* _Task item_
Read the entries below and pull out each line with the string "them".

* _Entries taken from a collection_
§
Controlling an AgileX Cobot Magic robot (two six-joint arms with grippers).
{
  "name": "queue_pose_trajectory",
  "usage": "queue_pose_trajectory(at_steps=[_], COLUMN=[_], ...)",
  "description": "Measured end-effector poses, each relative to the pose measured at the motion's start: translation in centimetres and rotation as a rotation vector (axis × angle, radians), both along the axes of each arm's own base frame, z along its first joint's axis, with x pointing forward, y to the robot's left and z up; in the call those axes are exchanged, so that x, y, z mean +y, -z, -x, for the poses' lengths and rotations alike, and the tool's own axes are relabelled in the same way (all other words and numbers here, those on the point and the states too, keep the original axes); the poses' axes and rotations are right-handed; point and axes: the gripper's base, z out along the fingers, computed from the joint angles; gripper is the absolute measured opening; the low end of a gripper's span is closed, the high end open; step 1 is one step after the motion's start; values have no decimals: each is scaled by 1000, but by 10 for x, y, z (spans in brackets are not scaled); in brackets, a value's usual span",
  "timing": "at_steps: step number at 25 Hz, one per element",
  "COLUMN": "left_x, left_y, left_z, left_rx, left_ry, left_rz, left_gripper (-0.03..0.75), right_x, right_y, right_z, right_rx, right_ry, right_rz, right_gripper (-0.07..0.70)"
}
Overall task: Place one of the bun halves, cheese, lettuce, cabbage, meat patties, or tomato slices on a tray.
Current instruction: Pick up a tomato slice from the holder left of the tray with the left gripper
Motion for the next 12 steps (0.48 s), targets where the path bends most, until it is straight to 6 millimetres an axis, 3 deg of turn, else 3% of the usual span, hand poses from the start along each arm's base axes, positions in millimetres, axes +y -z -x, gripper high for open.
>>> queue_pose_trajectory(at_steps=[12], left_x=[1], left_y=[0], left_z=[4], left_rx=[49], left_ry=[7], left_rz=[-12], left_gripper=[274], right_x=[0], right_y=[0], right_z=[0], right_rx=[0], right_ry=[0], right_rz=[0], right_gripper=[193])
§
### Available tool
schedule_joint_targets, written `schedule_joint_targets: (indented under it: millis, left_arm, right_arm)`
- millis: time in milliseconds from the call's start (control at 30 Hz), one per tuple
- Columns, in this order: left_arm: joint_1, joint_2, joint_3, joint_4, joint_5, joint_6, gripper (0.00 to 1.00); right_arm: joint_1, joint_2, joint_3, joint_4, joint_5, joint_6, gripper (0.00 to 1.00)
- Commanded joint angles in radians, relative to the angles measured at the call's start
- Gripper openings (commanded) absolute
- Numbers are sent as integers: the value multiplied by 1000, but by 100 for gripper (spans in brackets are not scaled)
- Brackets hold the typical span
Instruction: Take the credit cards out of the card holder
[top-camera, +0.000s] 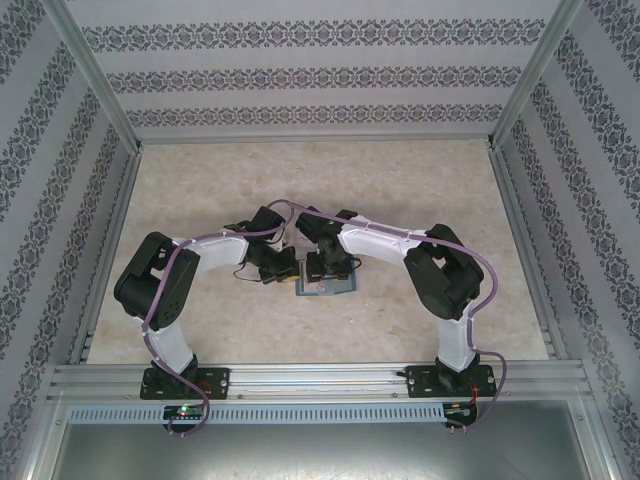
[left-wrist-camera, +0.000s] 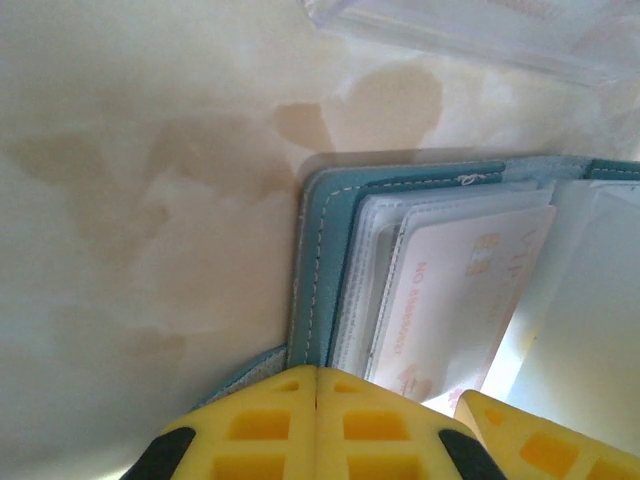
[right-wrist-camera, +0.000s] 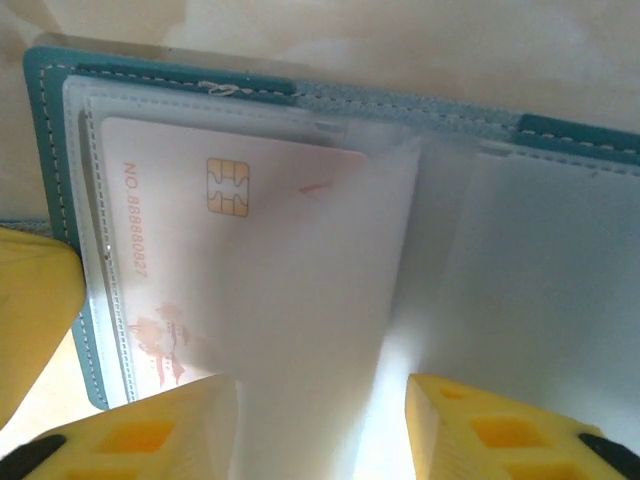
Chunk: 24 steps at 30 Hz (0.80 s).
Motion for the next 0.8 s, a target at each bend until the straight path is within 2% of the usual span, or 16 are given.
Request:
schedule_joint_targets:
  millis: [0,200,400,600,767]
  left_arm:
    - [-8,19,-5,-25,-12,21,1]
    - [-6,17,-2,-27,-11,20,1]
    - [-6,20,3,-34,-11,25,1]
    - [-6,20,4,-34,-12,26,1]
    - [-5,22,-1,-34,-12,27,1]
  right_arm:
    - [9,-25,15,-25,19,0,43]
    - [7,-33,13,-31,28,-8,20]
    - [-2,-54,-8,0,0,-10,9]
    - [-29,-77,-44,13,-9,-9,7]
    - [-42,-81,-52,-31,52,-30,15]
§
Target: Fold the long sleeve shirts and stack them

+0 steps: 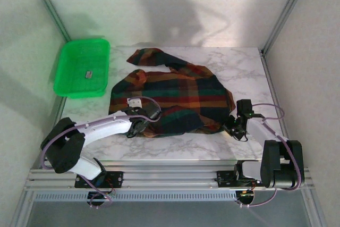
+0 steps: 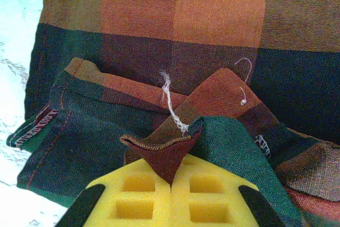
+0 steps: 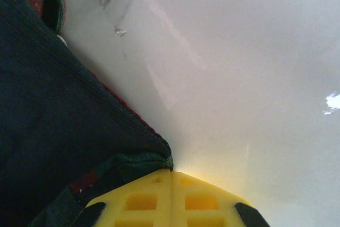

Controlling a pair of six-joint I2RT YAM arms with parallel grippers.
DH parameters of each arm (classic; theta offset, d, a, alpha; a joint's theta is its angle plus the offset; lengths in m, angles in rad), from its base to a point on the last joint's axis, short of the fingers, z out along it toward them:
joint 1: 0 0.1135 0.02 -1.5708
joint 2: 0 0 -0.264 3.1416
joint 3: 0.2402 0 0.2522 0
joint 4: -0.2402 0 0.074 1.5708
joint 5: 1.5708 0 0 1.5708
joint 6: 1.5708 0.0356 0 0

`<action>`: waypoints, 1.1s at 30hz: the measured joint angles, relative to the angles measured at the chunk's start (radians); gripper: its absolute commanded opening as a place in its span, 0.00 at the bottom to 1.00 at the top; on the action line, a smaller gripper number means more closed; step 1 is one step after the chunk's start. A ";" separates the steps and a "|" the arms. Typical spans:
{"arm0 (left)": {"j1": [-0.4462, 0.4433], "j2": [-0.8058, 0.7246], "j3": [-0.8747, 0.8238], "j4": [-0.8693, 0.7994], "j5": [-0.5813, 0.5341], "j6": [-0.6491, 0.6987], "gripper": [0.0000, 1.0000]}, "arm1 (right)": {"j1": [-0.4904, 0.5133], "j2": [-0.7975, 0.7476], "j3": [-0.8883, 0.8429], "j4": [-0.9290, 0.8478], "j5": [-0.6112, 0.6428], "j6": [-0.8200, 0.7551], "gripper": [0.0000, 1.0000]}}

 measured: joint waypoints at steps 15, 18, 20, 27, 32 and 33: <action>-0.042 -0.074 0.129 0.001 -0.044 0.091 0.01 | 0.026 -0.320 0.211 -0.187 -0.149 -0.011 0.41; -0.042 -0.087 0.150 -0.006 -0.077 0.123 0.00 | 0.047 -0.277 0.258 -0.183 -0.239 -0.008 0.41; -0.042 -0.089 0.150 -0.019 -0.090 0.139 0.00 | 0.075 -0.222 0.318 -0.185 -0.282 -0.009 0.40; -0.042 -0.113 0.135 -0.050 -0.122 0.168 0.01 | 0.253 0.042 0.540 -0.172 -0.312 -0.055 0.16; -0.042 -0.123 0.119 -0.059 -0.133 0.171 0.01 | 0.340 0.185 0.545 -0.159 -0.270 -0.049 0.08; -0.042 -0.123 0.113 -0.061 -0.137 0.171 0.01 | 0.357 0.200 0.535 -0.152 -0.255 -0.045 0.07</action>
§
* _Output_
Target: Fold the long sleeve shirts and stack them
DH parameters of each arm (classic; theta offset, d, a, alpha; a joint's theta is its angle plus the offset; lengths in m, angles in rad), from its base to a point on the last joint's axis, short of the fingers, z out along it toward them:

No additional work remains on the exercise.